In March 2011, Catalyst launched Hunchback at the Citadel Theatre, created by Christenson and Gerecke, and directed by Christenson, with Ron Pederson as Quasimodo. It extrapolates scenes and characters from Victor Hugo's novel to explore "love gone horribly wrong" through Gerecke's imaginative costumes and lighting, and Christenson's rhythmic text and pop music.
In 2013, Christenson and Gerecke premiered The Soul Collector, a dark mythic tale of despair, set in a frigid Alberta town named Cold Comfort. A young woman named "Memory" is found comatose in the snow after a car crash by a young man named Gideon Glum, and she imagines the complex history of love and loss which informs his death. The production is again notable for its stark set of twisted, leafless trees by Gerecke, and program music and lyric text by Christenson.
Christenson's Vigilante (McLab Theatre in the Citadel, March 2015) is based on the legend of the infamous Donnelly family and their murder in the southern Ontario community of Biddulph which perpetuated the Catholic-Protestant feuds they believed they had left behind in Ireland. As ghosts which are compelled to revisit their massacre in 1880, the mother, father and six sons bring the violence of their final days into the present. Narda McCarroll designed the punk costumes, and the choreography was by Laura Krewski. The story of the "Black Donnellys" was first dramatized by James Reaney in the 1970s as a trilogy entitled The Donnellys. It recasts a sensational horror story as a community tragedy to show that the present is not wholly determined by patterns established in the past.

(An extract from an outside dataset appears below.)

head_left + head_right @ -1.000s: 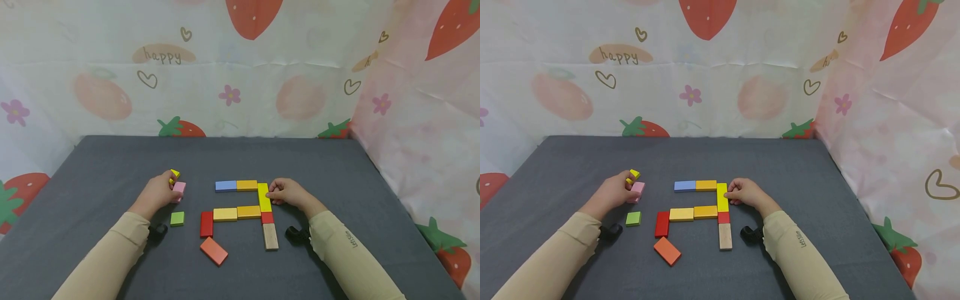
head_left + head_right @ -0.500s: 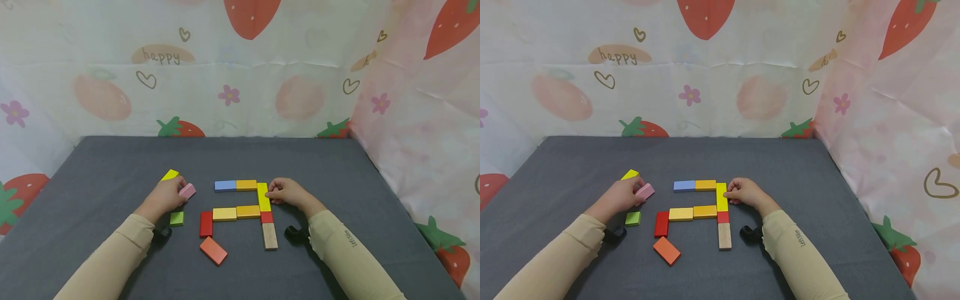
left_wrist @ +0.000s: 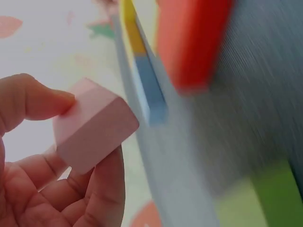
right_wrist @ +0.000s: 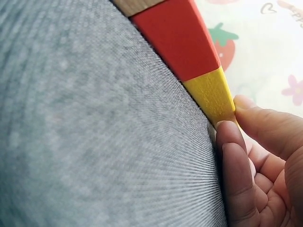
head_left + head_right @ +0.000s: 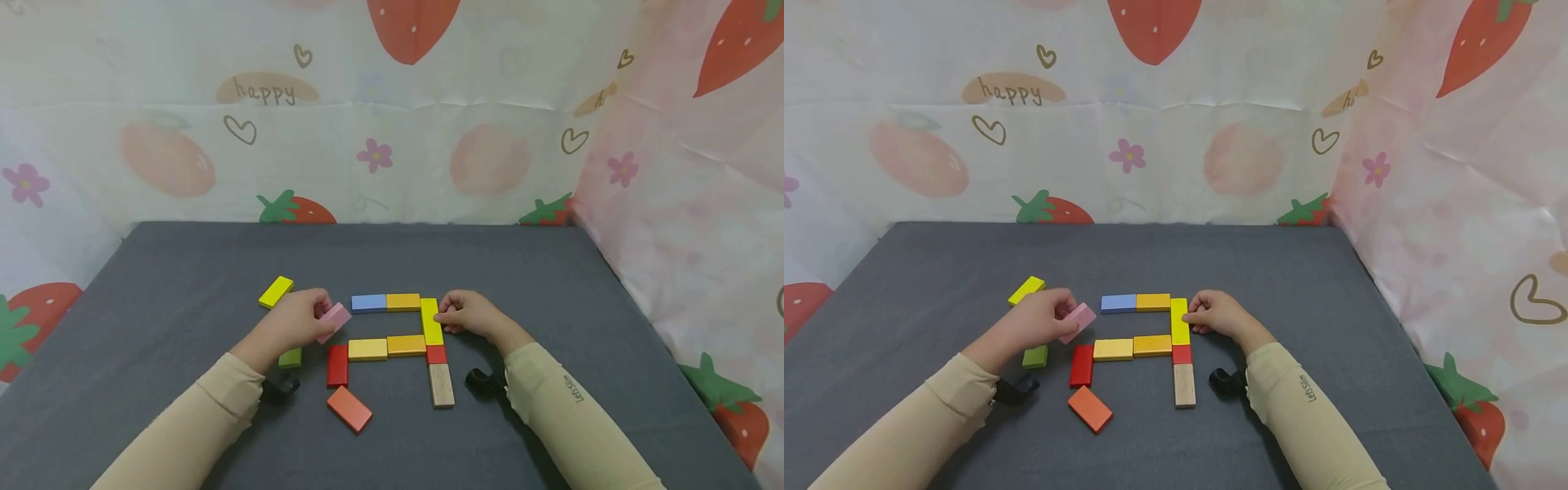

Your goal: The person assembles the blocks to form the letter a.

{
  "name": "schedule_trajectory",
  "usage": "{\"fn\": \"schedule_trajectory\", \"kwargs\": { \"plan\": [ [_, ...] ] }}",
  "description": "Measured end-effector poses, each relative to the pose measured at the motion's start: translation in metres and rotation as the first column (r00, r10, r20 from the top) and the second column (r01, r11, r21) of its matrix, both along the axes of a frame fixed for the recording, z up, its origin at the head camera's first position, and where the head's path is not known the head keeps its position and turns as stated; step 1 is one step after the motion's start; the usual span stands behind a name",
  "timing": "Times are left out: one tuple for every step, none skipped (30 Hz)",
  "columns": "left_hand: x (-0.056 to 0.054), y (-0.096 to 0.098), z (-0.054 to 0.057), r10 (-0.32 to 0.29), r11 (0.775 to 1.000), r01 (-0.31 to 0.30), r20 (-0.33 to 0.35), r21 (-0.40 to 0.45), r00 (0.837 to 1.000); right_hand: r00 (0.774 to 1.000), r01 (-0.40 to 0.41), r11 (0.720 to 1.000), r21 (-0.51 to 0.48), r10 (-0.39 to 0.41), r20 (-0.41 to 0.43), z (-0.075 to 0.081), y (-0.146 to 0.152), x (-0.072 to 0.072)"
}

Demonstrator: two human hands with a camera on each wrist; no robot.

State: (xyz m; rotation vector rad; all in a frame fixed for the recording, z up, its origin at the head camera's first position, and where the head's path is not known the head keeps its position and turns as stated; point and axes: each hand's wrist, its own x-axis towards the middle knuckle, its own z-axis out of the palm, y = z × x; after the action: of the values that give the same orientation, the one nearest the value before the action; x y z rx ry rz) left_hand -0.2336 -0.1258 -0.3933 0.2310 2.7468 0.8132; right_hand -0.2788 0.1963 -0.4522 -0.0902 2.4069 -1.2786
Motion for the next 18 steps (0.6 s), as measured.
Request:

In 2016, Catalyst premiered Fortune Falls by Jonathan Christenson and Beth Graham at Alberta Theatre Projects; it performs the consequences for a small town when the only business, a candy factory, shuts down.
The Invisible - Agents of Ungentlemanly Warfare, a "spy noir musical," opened at the Vertigo Theatre in May 2019, portraying the dangerous sabotage efforts against the Nazis in France by seven female secret service agents from the British Special Operations Executives (SOE). The odds against their survival are not good. Although The Invisible celebrates their courage, it is yet another story of female selflessness and sacrifice. Jonathan Christenson was playwright, composer and director: Brette Gerecke was the designer.
Catalyst launched a "creator in residence" program in 2013, affording mentorship and rehearsal space for a three-month period. It has teamed up with Surreal SoReal Theatre and Jon Lachlan Stewart to develop The Genius Code.
From 1996 to 2015, Catalyst was resident in a converted CN warehouse in Edmonton's Old Strathcona district. The company undertook extensive renovations to the space to create a 138 seat black box theatre that also provided rehearsal and performance space for outside user groups between 25 and 34 weeks of the year, under the name C103. In 2014, Catalyst relocated to the Maclab Theatre in the Citadel Theatre complex in downtown Edmonton, becoming in effect a resident company.
The Artistic Director of Catalyst Theatre is Jonathan Christenson.